• _EXERCISE_: Before copying, remove every picture, and then repeat all entries below precisely as written.

== Segment start ==

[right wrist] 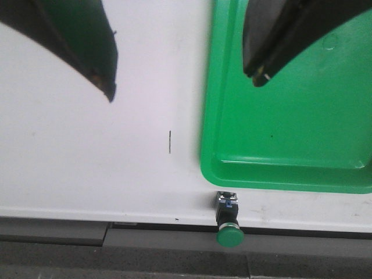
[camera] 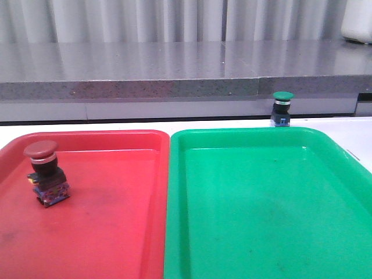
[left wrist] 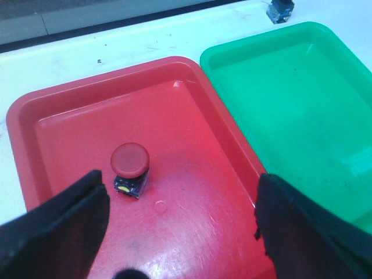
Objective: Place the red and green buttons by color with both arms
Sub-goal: 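Open the left gripper to release the red button and withdraw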
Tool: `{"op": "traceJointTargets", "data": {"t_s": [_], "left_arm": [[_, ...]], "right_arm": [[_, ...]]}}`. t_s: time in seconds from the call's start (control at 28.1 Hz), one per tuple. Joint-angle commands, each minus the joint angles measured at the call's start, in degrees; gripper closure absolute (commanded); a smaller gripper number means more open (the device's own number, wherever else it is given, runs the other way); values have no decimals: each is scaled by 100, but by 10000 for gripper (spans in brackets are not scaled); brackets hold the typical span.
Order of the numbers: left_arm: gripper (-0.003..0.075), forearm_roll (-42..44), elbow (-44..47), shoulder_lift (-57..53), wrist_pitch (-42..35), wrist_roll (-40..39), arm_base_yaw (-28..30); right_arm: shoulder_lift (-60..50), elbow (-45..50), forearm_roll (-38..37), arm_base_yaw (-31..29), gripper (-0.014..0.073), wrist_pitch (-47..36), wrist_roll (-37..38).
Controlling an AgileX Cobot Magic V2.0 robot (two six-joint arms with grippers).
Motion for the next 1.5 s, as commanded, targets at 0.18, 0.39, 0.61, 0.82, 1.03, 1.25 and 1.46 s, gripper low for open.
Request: {"op": "traceJointTargets", "data": {"t_s": [0.18,0.39,0.61,0.82,1.03,1.25,1.46], "left_arm": [[209,224,140,-1211,442,-351,-40],[209,717,138,-1666,854,-748,-40],[209,779,138,-1820,882,-748,-40],[209,779,138,-1820,885,-748,-40],[209,779,138,-1820,885,-748,-40],[209,779,138,-1820,885,-748,-40],[209,779,138,-1820,885,-748,-40]], "right_arm": [[22,-180,-21,6,105,-397,-51],[22,-180,-21,6,105,-397,-51],[22,-180,-21,6,105,-424,-51],[22,-180,-21,6,105,-376,-51],[97,-194,-21,6,104,-343,-226],[410,-383,58,12,76,-127,-312],[987,-765,173,12,8,31,-312]]}}
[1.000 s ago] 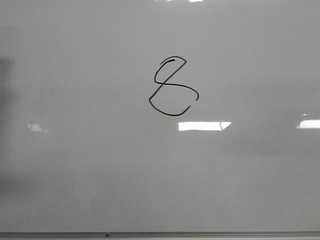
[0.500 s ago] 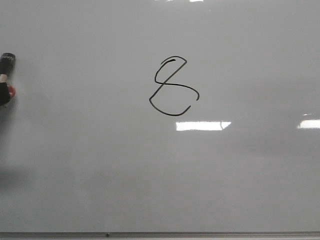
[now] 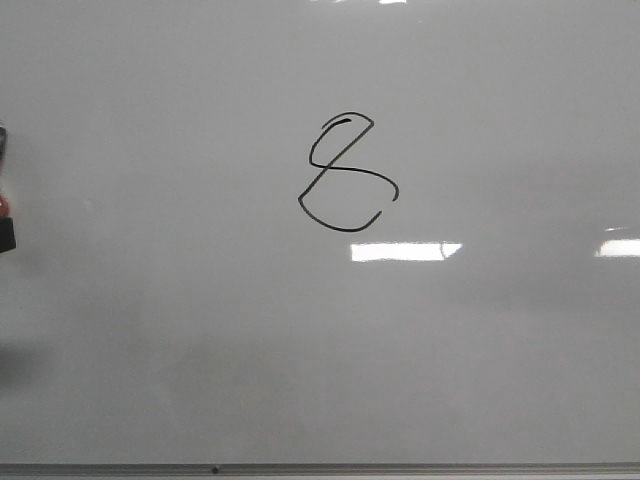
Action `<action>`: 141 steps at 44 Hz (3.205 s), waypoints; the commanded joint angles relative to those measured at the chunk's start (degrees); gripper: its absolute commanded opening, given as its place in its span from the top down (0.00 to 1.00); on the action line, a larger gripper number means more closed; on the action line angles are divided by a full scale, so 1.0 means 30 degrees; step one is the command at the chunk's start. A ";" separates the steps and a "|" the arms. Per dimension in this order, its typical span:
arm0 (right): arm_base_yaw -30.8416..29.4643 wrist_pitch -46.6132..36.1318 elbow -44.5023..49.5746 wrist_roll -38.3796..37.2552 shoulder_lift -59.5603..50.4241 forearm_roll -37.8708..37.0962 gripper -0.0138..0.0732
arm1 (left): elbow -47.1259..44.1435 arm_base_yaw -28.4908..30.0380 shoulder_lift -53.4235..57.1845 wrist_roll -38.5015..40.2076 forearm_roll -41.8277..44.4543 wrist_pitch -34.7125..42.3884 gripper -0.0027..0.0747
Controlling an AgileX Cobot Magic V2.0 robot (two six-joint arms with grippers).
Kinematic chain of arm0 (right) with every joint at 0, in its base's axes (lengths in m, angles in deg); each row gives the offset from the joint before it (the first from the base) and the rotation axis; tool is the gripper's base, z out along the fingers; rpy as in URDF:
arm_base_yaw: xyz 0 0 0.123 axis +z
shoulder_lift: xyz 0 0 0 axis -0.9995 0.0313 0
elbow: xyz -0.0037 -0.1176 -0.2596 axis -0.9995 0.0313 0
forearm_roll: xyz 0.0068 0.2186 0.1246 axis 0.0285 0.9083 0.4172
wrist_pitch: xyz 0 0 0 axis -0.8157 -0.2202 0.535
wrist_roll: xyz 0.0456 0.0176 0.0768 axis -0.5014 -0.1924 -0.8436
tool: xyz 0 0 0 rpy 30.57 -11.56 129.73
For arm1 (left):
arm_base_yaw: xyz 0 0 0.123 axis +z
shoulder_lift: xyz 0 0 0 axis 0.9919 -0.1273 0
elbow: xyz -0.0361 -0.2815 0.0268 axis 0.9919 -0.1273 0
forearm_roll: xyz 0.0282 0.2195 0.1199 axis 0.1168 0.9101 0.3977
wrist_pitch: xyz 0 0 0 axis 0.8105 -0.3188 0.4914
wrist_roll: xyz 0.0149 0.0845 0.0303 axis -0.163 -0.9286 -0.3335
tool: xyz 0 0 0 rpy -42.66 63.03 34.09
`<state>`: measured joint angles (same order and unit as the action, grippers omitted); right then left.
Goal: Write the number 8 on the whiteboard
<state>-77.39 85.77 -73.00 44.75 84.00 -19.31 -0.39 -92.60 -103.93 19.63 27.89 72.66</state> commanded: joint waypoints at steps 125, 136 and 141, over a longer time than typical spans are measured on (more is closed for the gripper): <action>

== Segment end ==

• _RESULT_:
[right wrist] 
[camera] 
[left wrist] 
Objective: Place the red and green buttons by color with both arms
Sub-goal: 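Open the left gripper to release the red button and withdraw
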Tool: `{"op": "traceJointTargets", "data": {"t_s": [_], "left_arm": [[_, ...]], "right_arm": [[_, ...]]}}`. t_s: time in seconds from the call's start (control at 28.1 Hz), one per tuple. Joint-angle commands, each minus the joint angles measured at the call's start, in degrees; gripper closure absolute (commanded); a smaller gripper number means more open (the device's own number, wherever else it is given, runs the other way); values have no decimals: each is scaled by 100, but by 10000 for gripper (spans in brackets are not scaled); brackets hold the typical span.
Order of the numbers: left_arm: gripper (-0.003..0.075), forearm_roll (-42..44), elbow (-44..47), shoulder_lift (-57..53), wrist_pitch (-42..35), wrist_roll (-40..39), arm_base_yaw (-28..30); right_arm: shoulder_lift (-60..50), elbow (-45..50), forearm_roll (-38..37), arm_base_yaw (-31..29), gripper (-0.014..0.073), wrist_pitch (-47..36), wrist_roll (-37..38).
Controlling an AgileX Cobot Magic V2.0 robot (two six-joint arms with grippers).
Motion for the next 1.5 s, as commanded, targets at 0.18, 0.39, 0.61, 0.82, 1.03, 1.25 and 1.46 s, gripper low for open.
Request: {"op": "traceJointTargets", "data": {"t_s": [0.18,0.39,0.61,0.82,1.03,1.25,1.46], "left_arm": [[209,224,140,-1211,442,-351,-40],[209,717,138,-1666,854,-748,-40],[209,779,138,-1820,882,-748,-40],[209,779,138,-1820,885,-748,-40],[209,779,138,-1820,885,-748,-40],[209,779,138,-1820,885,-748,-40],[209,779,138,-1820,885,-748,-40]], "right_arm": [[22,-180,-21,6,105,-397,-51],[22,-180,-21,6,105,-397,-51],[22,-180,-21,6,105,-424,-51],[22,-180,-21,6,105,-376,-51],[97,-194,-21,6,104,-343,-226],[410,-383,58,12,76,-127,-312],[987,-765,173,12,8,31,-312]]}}
[1.000 s ago] 
[0.500 s ago] 
[now] 
Action `<action>`: 141 steps at 44 Hz (3.205 s), waypoints; the commanded joint angles relative to those measured at the chunk's start (degrees); gripper: its absolute commanded opening, given as its place in its span from the top down (0.00 to 1.00); on the action line, a larger gripper number means more closed; on the action line angles are divided by a full scale, so 1.0 means 30 degrees; step one is the command at the chunk's start. A ";" separates the steps and a "|" the arms. Per dimension in this order, its typical span:
arm0 (right): arm_base_yaw -30.8416..29.4643 wrist_pitch -46.6132..36.1318 elbow -44.5023..49.5746 wrist_roll -38.3796..37.2552 shoulder_lift -59.5603..50.4241 forearm_roll -37.8708..37.0962 gripper -0.0138..0.0732
arm1 (left): elbow -47.1259..44.1435 arm_base_yaw -28.4908..30.0380 shoulder_lift -53.4235..57.1845 wrist_roll -38.5015..40.2076 forearm_roll -41.8277..44.4543 wrist_pitch -34.7125..42.3884 gripper -0.0027..0.0747
Controlling an AgileX Cobot Magic V2.0 robot (two six-joint arms with grippers).
Kinematic chain of arm0 (right) with every joint at 0, in its base's axes (lengths in m, angles in deg); each row gives the offset from the joint before it (the first from the base) and the rotation axis; tool is the gripper's base, z out along the fingers; rpy as in URDF:
arm_base_yaw: xyz 0 0 0.123 axis +z
shoulder_lift: xyz 0 0 0 axis -0.9995 0.0313 0
elbow: xyz -0.0037 -0.1176 -0.2596 axis -0.9995 0.0313 0
forearm_roll: xyz 0.0068 0.2186 0.1246 axis 0.0285 0.9083 0.4172
wrist_pitch: xyz 0 0 0 axis -0.8157 -0.2202 0.535
wrist_roll: xyz 0.0456 0.0176 0.0768 axis -0.5014 -0.1924 -0.8436
tool: xyz 0 0 0 rpy 30.57 -11.56 129.73
For arm1 (left):
arm_base_yaw: xyz 0 0 0.123 axis +z
shoulder_lift: xyz 0 0 0 axis 0.9919 -0.1273 0
elbow: xyz -0.0361 -0.2815 0.0268 axis 0.9919 -0.1273 0
forearm_roll: xyz 0.0282 0.2195 0.1199 axis 0.1168 0.9101 0.3977
wrist_pitch: xyz 0 0 0 axis 0.8105 -0.3188 0.4914
wrist_roll: xyz 0.0149 0.0845 0.0303 axis -0.163 -0.9286 -0.3335
tool: xyz 0 0 0 rpy -42.66 63.03 34.09
`<state>`: measured joint angles (same order and unit as the action, grippers omitted); right then left.
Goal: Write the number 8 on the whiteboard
<state>-77.39 85.77 -73.00 44.75 84.00 -19.31 -0.39 -92.60 -103.93 19.63 27.89 72.66</state> commanded: joint waypoints at steps 125, 136 and 141, over a longer time than typical spans are measured on (more is closed for the gripper): <action>

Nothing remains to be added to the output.